Monday, May. 28, 1973
Cook's Shortest Tour
SECURITIES and Exchange Commission chairmen have ranged from the most vivid personalities (Joseph P.
Kennedy, William O. Douglas) to the dullest (Judge Hamer H. Budge), but they all had one thing in common. While in office, none had been touched by scandal--until last week. Then, G.
Bradford Cook abruptly resigned as SEC head after only 74 days in the job, thus becoming another victim of the spreading Watergate-related revelations. Eleven short weeks ago, Cook seemed likely to make his mark as the youngest SEC chief ever (he is 36), and one who would carry out the far-reaching stock-market reforms begun by his predecessor, William J. Casey; instead, he will have only the unhappy distinction of the shortest chairmanship in the SEC's 39-year history. His departure leaves a shaken agency that will have difficulty carrying out its role of guiding and policing the nation's financial markets.

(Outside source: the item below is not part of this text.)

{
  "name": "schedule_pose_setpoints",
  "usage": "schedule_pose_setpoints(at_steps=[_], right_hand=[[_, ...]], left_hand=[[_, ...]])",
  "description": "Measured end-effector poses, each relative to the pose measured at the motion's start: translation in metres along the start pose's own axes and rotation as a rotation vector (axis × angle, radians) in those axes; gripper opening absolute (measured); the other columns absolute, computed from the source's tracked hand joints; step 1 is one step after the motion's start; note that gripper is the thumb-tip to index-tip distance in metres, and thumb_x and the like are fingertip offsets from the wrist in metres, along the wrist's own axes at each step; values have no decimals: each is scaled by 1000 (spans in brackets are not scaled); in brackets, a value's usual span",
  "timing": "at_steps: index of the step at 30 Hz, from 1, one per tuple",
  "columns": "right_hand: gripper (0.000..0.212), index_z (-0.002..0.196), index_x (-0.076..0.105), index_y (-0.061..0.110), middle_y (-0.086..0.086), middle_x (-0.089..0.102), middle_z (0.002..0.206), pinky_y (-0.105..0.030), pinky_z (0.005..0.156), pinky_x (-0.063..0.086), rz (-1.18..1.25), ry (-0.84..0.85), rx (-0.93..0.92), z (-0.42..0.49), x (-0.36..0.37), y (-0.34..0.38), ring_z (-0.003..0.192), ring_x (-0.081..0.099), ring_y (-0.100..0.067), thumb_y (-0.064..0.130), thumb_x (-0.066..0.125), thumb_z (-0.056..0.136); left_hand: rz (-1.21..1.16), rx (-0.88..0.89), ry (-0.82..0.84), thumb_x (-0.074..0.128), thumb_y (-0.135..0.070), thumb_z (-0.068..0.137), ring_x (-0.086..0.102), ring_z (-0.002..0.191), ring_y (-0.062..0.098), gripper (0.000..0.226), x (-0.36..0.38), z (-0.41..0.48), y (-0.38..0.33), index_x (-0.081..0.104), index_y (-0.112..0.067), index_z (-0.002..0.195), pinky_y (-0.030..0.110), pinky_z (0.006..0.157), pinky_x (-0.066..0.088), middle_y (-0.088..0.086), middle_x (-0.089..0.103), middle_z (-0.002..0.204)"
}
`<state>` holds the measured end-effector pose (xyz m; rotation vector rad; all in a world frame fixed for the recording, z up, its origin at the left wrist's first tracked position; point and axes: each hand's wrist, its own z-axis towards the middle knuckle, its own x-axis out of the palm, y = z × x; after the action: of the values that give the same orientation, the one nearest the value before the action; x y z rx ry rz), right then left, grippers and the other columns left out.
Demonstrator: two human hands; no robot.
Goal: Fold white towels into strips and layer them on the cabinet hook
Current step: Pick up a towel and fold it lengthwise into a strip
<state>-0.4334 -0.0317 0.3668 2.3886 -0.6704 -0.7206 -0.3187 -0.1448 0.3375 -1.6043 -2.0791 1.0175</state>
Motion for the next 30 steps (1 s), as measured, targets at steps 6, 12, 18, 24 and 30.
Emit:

What brought Cook's tenure to an ignominious end was his involvement in the SEC'S investigation of Financier Robert Vesco, whom the agency accuses of looting securities from the I.O.S. mutual-fund empire started by Bernard Cornfeld. For weeks rumors circulated that Cook, as the commission's general counsel, had deleted from an SEC complaint any mention of Vesco's $200,000 cash contribution to President Nixon's re-election campaign. Supposedly, Cook did that at the urging of former Attorney General John Mitchell, then director of the Committee for the Re-Election of the President, and Maurice Stans, C.R.P.'s chief fund raiser and former Commerce Secretary. Cook claimed that he was innocent of any wrongdoing and until last week insisted that he would "gut it out."
He changed his tune after a 5 1/2-hour grilling by a Senate subcommittee last Monday. During the closed-door session, Cook admitted to Wisconsin Democrat William Proxmire that he had held three or four meetings with Mitchell and/or Stans to discuss how the Vesco contribution should be handled in the SEC complaint. There had even been a cozy tete-`a-tete with Stans at a goose hunt in Eagle Lake, Texas.
In previous testimony, Cook had said that there was only one such meeting.
Cook emerged clearly distressed, and on Wednesday called a press conference to announce his resignation. Still protesting innocence, he said he had been caught in a "web of circumstance" that had impaired his credibility and thus the SEC's.
Ugly Talk. It certainly has. The chairman's exit was cheered by a large segment of the SEC's professional staff, who feel that Cook's short tour has been a distinctly bad trip for the commission.
Some staffers grumble privately that he was less than vigorous in pressing the whole Vesco investigation, which, they claim, reached the courts because of the efforts of two career investigators, Stanley Sporkin and Irving Pollack. There is even speculation in the agency that Cook may have used his inside knowledge of the Vesco contribution to pressure the Administration into naming him, a relatively unknown Midwestern Republican lawyer, as SEC chairman.
That ugly talk hardly squares either with Cook's own story that he insisted Vesco must be haled into court, or with Wall Streeters' impression of Cook as a bright, aggressive securities watchdog.
But it does indicate how seriously the whole affair has shattered SEC morale.
Of late, the SEC has stumbled in carrying out even some fairly routine functions. Standout case: two weeks ago, the agency filed a complaint charging a company called Prudent Real Estate Trust with fraud and deception. Normal practice in such cases is to issue immediately a release informing the financial press. This time the release went out 24 hours later--and during that period, some 2,500 shares of Prudent stock, or more than ten times an average day's turnover, were sold on the American Stock Exchange. The strong suspicion is that insiders who knew of the complaint dumped their shares in time. The delay, says one staffer, occurred because SEC people were too preoccupied with the scandal to pay attention to their jobs. He adds: "The system has just broken down."
How soon it can be put back together is anyone's guess. At week's end indications were that the SEC chairman's seat will be empty for some time.
Meanwhile, everyday tasks will proceed under the direction of Acting Chairman Hugh F.
Owens, but there will be no decisions on major pending policy questions. These include the level of brokerage commissions, attempts to link the nation's stock exchanges into a centralized market system and--ironically--a Cook plan to clarify the rules on insider trading.